EXERCISE AIM
Filter the entries for the string "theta". Copy each line that has it.

(Stored entries)

--------------------

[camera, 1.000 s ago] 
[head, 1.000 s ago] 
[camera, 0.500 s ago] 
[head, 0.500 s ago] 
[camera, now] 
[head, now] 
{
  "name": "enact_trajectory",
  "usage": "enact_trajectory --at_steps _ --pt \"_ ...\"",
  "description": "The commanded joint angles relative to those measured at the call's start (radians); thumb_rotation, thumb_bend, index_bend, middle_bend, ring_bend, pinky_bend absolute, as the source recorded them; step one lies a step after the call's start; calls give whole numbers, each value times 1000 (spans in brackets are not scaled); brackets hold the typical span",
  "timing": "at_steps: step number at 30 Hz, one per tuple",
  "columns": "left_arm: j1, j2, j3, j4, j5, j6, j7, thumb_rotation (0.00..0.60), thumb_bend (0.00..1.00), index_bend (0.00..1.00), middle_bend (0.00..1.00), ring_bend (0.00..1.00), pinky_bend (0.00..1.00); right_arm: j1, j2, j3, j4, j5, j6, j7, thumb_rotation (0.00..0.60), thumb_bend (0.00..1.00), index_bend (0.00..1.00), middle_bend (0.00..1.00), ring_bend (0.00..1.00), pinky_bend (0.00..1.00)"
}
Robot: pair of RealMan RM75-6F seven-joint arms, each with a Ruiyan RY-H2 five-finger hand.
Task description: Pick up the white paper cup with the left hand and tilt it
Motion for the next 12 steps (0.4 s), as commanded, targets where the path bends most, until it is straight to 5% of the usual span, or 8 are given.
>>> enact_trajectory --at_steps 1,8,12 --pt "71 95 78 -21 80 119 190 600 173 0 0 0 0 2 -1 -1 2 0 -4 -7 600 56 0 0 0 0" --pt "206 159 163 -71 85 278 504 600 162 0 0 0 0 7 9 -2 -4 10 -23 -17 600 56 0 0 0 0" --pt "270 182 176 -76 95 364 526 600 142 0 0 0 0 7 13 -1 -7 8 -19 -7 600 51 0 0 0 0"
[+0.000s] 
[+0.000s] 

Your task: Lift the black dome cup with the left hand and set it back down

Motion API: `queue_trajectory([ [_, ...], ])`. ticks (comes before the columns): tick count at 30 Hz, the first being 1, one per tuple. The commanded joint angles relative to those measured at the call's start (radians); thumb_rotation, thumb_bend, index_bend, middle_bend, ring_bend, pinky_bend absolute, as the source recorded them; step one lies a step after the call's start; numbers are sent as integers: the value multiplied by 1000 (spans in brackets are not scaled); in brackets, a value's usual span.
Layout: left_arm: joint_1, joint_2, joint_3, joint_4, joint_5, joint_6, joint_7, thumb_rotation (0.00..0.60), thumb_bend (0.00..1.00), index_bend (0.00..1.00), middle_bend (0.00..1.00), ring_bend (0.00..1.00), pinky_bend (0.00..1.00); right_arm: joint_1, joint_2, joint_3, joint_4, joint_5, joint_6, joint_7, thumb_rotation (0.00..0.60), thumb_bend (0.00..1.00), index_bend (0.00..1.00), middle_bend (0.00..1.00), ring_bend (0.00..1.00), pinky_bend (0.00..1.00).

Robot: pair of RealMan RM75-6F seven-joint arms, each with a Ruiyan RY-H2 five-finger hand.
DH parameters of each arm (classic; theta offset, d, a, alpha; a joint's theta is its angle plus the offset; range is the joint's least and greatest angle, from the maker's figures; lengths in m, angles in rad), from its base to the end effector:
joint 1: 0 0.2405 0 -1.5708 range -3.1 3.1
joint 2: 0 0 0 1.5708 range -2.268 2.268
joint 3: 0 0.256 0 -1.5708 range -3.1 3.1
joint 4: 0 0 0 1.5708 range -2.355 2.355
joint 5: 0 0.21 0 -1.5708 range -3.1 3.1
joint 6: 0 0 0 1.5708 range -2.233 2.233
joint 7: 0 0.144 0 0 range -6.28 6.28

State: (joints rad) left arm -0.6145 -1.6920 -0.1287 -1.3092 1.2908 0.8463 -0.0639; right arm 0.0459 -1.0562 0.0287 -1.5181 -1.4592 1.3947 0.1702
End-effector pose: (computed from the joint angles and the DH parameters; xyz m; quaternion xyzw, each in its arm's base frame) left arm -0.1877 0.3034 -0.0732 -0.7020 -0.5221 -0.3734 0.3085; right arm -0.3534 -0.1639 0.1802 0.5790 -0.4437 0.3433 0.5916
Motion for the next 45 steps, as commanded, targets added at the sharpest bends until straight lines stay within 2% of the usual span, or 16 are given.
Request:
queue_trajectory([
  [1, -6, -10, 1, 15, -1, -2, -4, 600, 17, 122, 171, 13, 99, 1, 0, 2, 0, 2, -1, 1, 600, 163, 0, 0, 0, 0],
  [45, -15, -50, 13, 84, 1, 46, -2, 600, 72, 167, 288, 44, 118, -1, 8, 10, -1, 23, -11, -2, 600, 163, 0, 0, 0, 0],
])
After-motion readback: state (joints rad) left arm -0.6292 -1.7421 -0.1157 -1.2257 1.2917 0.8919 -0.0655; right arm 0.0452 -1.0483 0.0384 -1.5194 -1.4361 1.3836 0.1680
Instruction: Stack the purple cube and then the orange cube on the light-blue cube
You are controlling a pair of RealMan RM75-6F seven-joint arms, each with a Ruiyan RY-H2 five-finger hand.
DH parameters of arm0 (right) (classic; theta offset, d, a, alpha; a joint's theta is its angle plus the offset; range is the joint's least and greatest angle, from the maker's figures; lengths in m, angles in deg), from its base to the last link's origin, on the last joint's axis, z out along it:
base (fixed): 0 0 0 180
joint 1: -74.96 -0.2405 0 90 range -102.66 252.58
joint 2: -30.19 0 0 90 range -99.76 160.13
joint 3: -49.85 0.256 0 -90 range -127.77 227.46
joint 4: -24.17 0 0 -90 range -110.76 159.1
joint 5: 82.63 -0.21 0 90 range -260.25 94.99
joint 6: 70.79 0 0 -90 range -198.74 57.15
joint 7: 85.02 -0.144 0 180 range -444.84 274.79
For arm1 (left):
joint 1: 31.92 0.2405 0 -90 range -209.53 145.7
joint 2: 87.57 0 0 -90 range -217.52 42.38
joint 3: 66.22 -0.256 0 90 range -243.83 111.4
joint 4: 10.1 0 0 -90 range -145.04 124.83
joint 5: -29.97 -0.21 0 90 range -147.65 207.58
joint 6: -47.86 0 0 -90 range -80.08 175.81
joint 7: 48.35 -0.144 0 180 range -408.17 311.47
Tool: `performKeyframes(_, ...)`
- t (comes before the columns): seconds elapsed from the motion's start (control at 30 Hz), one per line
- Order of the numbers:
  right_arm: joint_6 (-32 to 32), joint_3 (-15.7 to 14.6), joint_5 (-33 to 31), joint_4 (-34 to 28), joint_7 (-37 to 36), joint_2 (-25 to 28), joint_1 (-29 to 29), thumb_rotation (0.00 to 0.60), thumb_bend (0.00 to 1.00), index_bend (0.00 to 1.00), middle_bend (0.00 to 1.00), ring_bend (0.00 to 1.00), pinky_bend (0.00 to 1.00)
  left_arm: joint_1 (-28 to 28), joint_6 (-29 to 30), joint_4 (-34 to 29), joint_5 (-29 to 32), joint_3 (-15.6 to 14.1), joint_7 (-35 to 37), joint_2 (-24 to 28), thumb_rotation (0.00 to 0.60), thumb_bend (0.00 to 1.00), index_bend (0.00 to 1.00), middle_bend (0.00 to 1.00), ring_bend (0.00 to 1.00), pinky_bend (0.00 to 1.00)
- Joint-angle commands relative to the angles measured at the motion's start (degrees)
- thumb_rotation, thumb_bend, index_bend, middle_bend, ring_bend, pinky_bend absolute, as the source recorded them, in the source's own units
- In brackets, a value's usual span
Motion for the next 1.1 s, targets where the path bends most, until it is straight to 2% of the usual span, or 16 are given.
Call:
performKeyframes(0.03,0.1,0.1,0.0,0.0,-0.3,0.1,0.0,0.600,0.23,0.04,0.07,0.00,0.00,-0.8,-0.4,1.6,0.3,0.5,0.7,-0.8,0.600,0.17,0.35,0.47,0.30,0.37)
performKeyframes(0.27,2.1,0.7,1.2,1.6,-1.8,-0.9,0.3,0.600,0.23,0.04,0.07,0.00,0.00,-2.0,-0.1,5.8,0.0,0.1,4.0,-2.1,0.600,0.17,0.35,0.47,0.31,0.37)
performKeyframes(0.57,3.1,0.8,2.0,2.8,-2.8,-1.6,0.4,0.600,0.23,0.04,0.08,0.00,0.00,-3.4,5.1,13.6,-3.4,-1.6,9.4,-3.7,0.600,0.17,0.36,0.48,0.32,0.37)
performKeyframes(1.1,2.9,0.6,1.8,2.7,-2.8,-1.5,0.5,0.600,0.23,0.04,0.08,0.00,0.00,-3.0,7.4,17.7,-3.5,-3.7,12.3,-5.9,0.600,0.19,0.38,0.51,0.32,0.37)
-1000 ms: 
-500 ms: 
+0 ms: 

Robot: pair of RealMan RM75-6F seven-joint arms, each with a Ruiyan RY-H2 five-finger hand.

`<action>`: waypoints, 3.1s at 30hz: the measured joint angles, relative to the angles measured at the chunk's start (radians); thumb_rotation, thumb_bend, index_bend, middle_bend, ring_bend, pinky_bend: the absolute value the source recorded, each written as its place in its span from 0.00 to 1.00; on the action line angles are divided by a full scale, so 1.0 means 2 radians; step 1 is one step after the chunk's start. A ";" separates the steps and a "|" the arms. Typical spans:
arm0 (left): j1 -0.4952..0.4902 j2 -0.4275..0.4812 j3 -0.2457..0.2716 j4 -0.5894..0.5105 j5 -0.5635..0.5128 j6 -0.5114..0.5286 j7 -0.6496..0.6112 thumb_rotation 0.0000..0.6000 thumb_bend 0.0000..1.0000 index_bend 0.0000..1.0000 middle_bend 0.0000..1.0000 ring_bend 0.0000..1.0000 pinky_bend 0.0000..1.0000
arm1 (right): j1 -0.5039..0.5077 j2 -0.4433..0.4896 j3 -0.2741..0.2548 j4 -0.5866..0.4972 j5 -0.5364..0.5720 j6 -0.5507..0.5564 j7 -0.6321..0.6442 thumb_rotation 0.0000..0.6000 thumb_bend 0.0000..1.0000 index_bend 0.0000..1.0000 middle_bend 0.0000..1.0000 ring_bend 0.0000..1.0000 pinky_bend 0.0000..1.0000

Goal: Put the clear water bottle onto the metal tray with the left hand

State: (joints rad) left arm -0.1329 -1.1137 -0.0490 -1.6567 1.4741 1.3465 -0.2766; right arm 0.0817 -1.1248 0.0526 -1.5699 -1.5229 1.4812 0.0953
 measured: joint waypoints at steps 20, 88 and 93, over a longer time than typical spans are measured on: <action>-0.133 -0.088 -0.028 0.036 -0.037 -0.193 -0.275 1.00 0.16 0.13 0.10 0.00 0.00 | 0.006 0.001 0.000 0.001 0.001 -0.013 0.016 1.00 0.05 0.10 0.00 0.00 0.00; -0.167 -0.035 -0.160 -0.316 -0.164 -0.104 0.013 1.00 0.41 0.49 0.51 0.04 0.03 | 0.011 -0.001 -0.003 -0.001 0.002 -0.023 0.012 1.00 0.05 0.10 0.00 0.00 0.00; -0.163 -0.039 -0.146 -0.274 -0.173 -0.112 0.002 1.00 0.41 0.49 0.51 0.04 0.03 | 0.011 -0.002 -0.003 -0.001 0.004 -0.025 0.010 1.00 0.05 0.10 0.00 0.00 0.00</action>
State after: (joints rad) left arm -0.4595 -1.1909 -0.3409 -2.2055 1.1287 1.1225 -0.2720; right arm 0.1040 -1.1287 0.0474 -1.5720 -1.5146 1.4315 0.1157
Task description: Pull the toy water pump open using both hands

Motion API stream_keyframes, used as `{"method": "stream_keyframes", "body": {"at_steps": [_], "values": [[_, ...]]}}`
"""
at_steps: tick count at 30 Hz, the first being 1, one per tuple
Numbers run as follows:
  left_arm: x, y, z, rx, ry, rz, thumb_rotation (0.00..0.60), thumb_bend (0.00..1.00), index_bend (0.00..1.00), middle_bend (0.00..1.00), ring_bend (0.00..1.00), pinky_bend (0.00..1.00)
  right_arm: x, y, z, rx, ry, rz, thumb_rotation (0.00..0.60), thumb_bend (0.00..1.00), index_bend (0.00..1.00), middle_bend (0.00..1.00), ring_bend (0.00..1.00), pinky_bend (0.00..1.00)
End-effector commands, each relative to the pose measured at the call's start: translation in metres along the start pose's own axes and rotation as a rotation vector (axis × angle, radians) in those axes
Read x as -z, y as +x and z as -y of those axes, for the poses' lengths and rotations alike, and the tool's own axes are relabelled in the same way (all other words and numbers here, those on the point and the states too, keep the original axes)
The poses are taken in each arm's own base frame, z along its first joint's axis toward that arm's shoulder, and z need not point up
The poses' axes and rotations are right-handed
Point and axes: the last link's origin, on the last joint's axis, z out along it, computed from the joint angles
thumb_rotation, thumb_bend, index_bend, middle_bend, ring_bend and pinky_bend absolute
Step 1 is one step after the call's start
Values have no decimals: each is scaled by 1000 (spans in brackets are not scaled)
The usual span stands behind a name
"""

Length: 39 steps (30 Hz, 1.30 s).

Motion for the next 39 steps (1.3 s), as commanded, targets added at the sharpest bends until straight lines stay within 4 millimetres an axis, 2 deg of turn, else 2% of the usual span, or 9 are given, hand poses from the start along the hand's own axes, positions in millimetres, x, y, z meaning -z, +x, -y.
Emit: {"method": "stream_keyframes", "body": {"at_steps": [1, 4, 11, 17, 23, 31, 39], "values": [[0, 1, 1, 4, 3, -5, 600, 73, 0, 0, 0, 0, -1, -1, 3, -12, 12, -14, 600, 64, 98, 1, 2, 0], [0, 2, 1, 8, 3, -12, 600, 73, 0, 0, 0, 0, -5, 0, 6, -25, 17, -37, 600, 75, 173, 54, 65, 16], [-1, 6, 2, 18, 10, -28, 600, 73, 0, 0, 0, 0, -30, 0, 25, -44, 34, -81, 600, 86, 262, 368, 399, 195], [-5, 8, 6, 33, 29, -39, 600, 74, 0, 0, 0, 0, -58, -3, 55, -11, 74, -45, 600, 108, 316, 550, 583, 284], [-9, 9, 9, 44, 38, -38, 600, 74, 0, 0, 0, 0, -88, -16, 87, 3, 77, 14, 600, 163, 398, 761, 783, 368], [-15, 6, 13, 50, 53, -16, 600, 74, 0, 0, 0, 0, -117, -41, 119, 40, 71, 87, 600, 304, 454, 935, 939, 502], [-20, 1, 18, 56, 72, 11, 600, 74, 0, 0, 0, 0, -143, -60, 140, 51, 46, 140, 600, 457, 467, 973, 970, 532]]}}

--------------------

EXERCISE ANSWER
DH parameters of each arm (classic; theta offset, d, a, alpha; a joint's theta is its angle plus the offset; range is the joint's least and greatest angle, from the maker's figures; lengths in m, angles in rad), from its base to the end effector:
DH parameters of arm0 (right) (classic; theta offset, d, a, alpha; a joint's theta is its angle plus the offset; range is the joint's least and greatest angle, from the maker's figures; lengths in m, angles in deg), from its base to the last link's origin, on the last joint's axis, z out along it:

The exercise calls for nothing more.